*** Opening SUPPLIED RECORDS ***

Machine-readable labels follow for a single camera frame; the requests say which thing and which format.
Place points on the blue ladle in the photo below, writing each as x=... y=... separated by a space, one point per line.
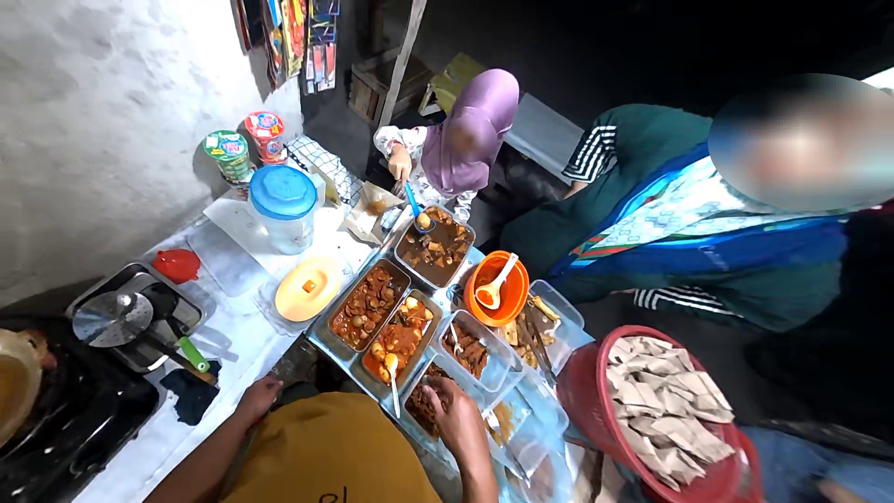
x=412 y=198

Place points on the clear container with yellow lid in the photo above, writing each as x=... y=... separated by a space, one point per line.
x=306 y=302

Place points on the green instant noodle cup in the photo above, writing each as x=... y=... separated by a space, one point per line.
x=232 y=161

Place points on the red stew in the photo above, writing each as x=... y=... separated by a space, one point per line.
x=367 y=302

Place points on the pile of folded brown papers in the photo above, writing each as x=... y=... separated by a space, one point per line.
x=663 y=405

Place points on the boiled egg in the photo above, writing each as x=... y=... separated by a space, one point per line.
x=423 y=221

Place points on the person's left fingers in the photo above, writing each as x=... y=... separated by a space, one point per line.
x=272 y=385

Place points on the person's left hand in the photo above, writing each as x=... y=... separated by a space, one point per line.
x=257 y=399

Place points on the steel tray of red stew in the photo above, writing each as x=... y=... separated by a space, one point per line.
x=336 y=342

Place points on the white plastic ladle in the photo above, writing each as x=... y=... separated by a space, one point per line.
x=492 y=289

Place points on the clear container of red meat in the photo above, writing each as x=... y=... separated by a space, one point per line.
x=502 y=374

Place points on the grey bench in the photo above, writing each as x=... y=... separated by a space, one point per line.
x=539 y=133

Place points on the clear flat plastic lid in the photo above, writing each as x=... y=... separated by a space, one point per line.
x=225 y=260

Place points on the black gas stove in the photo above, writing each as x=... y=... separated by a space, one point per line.
x=84 y=433

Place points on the dark shredded food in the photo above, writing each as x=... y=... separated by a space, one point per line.
x=420 y=409

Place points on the person's left forearm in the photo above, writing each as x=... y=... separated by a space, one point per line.
x=209 y=449

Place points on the person's right fingers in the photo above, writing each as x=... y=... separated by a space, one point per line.
x=438 y=382

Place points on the wooden crate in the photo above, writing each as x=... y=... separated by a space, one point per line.
x=362 y=96

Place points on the steel tray of egg curry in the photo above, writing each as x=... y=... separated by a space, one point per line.
x=425 y=337

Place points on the red plastic item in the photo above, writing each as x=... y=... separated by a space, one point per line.
x=176 y=265

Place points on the light blue patterned tablecloth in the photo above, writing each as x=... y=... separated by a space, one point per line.
x=455 y=297

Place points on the orange plastic bowl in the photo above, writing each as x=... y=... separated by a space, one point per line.
x=519 y=288

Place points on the metal tongs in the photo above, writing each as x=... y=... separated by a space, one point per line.
x=540 y=344

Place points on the white plastic fork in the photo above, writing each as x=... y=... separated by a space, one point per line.
x=493 y=421

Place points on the black white checked cloth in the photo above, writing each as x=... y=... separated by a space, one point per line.
x=332 y=167

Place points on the clear jar with blue lid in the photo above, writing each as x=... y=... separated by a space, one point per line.
x=296 y=231

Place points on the person's right forearm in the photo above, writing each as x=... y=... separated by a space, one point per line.
x=477 y=473

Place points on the brown food wrapping paper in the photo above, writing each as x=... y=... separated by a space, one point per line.
x=367 y=219

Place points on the clear container of yellowish food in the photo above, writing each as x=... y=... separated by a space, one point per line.
x=550 y=413

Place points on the clear container of brown stew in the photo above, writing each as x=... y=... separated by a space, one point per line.
x=404 y=259

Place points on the container of dark shredded food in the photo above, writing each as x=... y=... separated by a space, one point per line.
x=452 y=365

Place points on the perforated metal skimmer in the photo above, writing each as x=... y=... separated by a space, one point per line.
x=106 y=325

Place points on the clear container of fried food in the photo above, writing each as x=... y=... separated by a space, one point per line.
x=569 y=311

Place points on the yellowish crumbly food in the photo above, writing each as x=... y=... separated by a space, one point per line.
x=509 y=419

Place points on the wooden pole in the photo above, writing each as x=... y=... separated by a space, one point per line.
x=404 y=59

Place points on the person's body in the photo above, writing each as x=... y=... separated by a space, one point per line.
x=328 y=454

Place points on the person's right hand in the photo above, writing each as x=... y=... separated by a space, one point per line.
x=455 y=411

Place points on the frying pan with oil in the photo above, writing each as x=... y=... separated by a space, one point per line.
x=14 y=377

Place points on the rectangular metal baking tray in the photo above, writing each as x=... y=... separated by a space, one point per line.
x=191 y=321

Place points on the greenish wooden stool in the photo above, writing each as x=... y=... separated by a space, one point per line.
x=457 y=75

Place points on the brown stew with chunks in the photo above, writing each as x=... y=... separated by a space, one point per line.
x=434 y=253

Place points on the pile of fried food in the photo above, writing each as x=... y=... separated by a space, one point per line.
x=515 y=334

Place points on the person's right thumb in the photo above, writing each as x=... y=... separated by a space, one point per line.
x=434 y=401

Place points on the red plastic bucket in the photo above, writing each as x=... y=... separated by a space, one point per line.
x=582 y=381

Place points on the cream plastic spoon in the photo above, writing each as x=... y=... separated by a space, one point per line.
x=392 y=381

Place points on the hanging sachet strips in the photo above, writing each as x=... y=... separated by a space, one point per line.
x=293 y=42

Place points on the clear plastic container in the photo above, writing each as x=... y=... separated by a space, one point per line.
x=552 y=475

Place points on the white table covering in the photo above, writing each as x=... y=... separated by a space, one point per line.
x=241 y=349

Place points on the red instant noodle cup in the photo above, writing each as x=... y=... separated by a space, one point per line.
x=265 y=140

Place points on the red cooked meat pieces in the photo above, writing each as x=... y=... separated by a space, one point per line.
x=471 y=358

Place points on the eggs in red sauce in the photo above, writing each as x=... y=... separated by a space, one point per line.
x=401 y=339

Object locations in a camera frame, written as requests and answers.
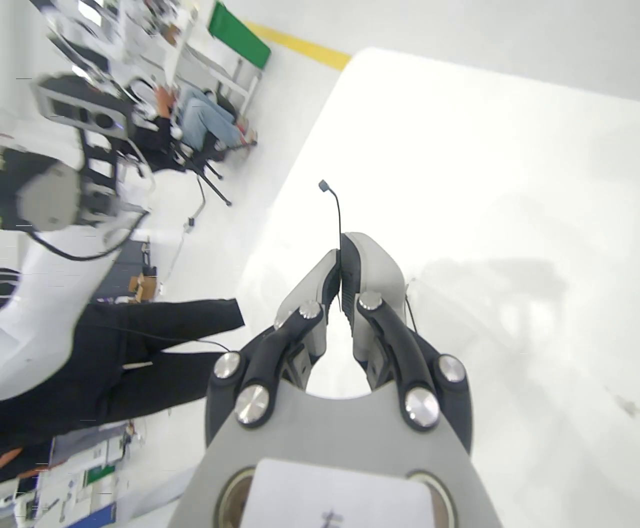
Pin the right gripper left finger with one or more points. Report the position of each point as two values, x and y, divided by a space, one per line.
300 320

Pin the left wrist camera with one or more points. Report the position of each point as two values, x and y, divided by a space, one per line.
75 107

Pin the person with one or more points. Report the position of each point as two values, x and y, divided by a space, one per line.
202 120
130 360

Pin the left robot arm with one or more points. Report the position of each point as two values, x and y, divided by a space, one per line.
55 300

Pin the black office chair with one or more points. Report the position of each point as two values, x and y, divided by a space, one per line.
207 172

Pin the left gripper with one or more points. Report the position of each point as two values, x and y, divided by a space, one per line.
47 197

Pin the thin black zip tie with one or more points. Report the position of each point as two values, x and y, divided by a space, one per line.
338 210

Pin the green partition panel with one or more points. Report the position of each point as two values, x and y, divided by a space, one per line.
239 35

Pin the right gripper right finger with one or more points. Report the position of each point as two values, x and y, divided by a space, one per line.
385 280

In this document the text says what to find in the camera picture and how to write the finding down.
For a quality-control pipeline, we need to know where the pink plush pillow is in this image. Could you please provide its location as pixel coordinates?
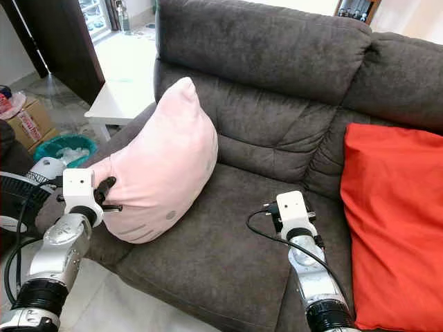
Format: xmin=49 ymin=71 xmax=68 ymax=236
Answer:
xmin=102 ymin=76 xmax=219 ymax=244

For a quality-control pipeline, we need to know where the dark grey fabric sofa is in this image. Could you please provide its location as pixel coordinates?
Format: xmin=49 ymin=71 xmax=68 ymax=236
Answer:
xmin=35 ymin=0 xmax=443 ymax=332

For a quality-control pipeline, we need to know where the red pillow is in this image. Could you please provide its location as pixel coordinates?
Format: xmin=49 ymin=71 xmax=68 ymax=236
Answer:
xmin=339 ymin=122 xmax=443 ymax=331

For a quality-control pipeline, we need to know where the printed floor mat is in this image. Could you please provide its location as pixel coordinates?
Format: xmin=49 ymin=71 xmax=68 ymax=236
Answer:
xmin=130 ymin=24 xmax=157 ymax=38

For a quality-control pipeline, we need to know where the teal plastic basket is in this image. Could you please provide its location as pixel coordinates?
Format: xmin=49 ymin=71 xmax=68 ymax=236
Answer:
xmin=33 ymin=133 xmax=98 ymax=169

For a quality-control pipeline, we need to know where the black standing fan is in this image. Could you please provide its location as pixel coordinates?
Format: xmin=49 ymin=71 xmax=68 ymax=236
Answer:
xmin=0 ymin=157 xmax=67 ymax=240

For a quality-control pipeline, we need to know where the white side table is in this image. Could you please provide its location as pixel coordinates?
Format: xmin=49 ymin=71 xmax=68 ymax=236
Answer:
xmin=84 ymin=35 xmax=160 ymax=143

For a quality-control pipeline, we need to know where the cardboard box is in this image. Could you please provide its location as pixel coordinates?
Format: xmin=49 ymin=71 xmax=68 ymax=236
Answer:
xmin=3 ymin=97 xmax=60 ymax=154

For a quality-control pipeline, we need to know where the dark brown door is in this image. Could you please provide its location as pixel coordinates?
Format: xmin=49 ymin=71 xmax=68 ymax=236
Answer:
xmin=0 ymin=0 xmax=106 ymax=106

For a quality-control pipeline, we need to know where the shoe rack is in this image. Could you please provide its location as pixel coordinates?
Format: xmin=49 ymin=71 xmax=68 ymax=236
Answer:
xmin=80 ymin=0 xmax=113 ymax=33

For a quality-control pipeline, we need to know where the clear bottle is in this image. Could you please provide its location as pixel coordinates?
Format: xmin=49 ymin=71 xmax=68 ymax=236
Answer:
xmin=114 ymin=0 xmax=131 ymax=33

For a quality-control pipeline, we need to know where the brown wooden cabinet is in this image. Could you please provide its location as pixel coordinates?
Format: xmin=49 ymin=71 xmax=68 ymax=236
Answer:
xmin=332 ymin=0 xmax=381 ymax=25

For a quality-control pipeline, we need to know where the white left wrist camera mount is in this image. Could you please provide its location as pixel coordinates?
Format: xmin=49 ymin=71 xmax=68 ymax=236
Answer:
xmin=62 ymin=168 xmax=105 ymax=221

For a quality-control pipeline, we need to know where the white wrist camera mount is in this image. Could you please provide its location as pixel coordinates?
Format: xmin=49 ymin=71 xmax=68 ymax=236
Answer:
xmin=275 ymin=191 xmax=317 ymax=239
xmin=62 ymin=168 xmax=105 ymax=221

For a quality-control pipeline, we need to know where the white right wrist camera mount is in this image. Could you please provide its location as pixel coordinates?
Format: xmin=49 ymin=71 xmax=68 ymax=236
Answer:
xmin=275 ymin=191 xmax=317 ymax=239

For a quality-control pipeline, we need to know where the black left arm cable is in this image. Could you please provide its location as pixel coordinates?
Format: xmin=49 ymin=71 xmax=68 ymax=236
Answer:
xmin=3 ymin=178 xmax=66 ymax=305

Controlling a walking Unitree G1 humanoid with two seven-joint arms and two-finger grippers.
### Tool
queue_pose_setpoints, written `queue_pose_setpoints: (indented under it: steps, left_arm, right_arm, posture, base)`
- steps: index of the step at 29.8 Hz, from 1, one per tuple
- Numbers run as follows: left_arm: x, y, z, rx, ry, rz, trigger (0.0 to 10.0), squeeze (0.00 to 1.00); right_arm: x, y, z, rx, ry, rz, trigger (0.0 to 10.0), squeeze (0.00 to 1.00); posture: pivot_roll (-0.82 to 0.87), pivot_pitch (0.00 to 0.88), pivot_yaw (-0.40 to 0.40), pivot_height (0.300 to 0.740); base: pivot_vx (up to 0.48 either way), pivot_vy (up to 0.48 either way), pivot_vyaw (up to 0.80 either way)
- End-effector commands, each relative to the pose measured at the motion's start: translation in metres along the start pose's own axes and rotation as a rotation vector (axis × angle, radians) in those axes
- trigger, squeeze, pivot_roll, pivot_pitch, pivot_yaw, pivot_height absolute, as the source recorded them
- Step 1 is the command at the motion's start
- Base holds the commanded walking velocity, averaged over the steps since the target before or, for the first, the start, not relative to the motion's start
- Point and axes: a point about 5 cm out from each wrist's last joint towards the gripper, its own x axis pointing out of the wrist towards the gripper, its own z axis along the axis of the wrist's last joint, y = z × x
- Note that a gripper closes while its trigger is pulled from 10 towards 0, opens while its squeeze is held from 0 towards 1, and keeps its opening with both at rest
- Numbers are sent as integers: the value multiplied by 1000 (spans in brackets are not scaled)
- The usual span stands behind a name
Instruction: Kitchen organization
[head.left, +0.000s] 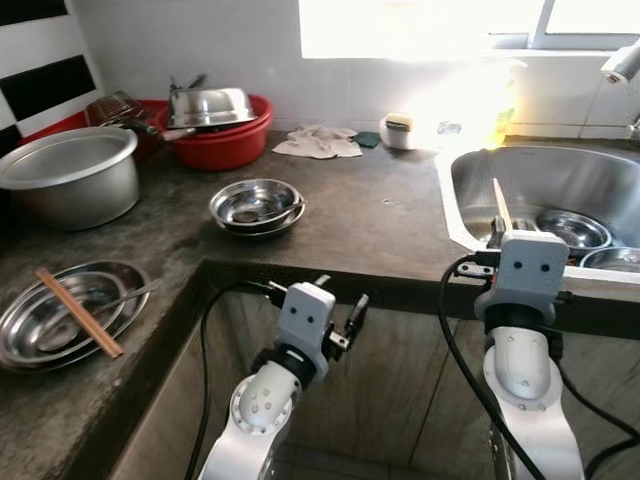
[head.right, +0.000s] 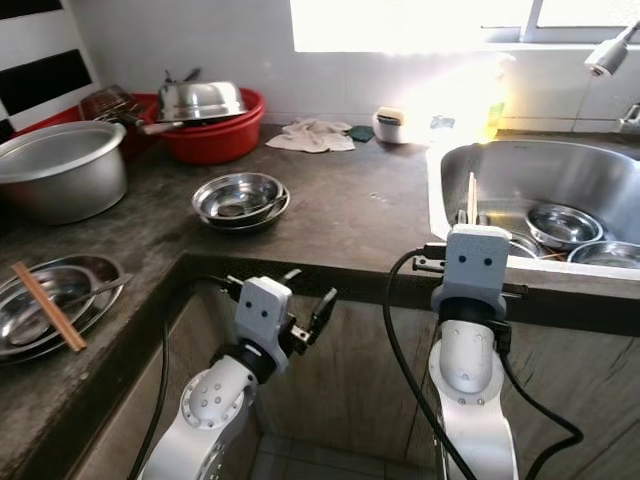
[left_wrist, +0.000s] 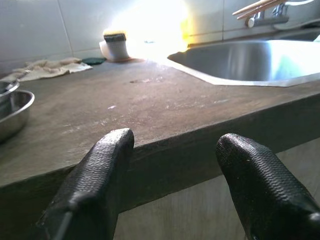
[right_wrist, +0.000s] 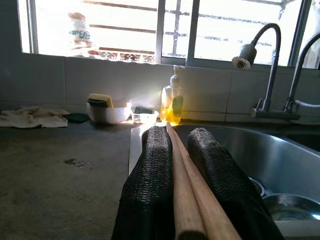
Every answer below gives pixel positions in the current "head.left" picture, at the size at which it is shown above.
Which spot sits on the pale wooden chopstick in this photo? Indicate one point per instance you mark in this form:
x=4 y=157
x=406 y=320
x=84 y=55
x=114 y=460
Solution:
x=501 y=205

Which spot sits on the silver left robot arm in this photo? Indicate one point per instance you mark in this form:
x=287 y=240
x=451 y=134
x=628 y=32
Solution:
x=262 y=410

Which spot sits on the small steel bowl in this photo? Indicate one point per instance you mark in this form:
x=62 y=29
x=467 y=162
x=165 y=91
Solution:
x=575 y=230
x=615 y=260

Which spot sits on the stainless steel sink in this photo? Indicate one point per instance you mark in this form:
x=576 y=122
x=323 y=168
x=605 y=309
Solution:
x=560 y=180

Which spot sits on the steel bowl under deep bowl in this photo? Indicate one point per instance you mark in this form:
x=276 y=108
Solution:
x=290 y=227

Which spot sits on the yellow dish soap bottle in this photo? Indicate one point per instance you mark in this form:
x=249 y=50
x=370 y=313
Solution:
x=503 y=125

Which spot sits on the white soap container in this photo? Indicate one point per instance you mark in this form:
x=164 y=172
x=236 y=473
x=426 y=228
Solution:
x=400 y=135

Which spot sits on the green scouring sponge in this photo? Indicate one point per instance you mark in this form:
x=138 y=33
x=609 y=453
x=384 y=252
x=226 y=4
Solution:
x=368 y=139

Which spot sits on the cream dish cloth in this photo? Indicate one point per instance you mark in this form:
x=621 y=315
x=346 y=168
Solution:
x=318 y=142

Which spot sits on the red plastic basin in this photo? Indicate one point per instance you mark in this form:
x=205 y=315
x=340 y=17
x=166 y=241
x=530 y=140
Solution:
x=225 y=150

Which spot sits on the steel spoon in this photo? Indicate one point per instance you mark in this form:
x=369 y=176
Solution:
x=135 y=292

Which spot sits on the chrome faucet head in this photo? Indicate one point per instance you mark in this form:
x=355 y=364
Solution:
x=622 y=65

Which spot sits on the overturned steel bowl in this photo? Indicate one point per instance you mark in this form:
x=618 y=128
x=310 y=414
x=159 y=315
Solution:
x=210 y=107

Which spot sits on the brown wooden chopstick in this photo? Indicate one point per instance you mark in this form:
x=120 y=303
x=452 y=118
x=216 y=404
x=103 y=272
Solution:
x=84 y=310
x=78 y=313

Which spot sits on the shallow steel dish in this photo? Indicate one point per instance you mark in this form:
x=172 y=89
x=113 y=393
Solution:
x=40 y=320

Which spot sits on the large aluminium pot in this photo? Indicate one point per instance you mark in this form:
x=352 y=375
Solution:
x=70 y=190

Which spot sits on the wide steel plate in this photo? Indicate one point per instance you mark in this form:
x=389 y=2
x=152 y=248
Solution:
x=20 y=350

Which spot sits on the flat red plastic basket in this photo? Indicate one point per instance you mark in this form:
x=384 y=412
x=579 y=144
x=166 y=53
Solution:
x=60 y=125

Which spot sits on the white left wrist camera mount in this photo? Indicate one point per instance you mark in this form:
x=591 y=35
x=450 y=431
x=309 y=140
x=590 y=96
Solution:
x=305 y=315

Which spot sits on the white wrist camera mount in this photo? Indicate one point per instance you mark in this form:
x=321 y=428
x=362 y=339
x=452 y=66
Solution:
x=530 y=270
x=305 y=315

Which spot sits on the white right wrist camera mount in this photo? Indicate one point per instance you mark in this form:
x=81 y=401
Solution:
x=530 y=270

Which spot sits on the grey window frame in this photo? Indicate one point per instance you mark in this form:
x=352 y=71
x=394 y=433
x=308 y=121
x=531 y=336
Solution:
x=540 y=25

*** Closing SUPPLIED RECORDS ***

* _TASK STATEMENT_:
If the word "basket" is on a line above, return that line.

* _SOLUTION FOR THIS EXERCISE_:
For a quality-control pipeline, we need to know where the teal plastic basket is in this image. Could you please provide its location as pixel coordinates?
Which spot sits on the flat red plastic basket in this photo? Indicate one point per instance you mark in this form:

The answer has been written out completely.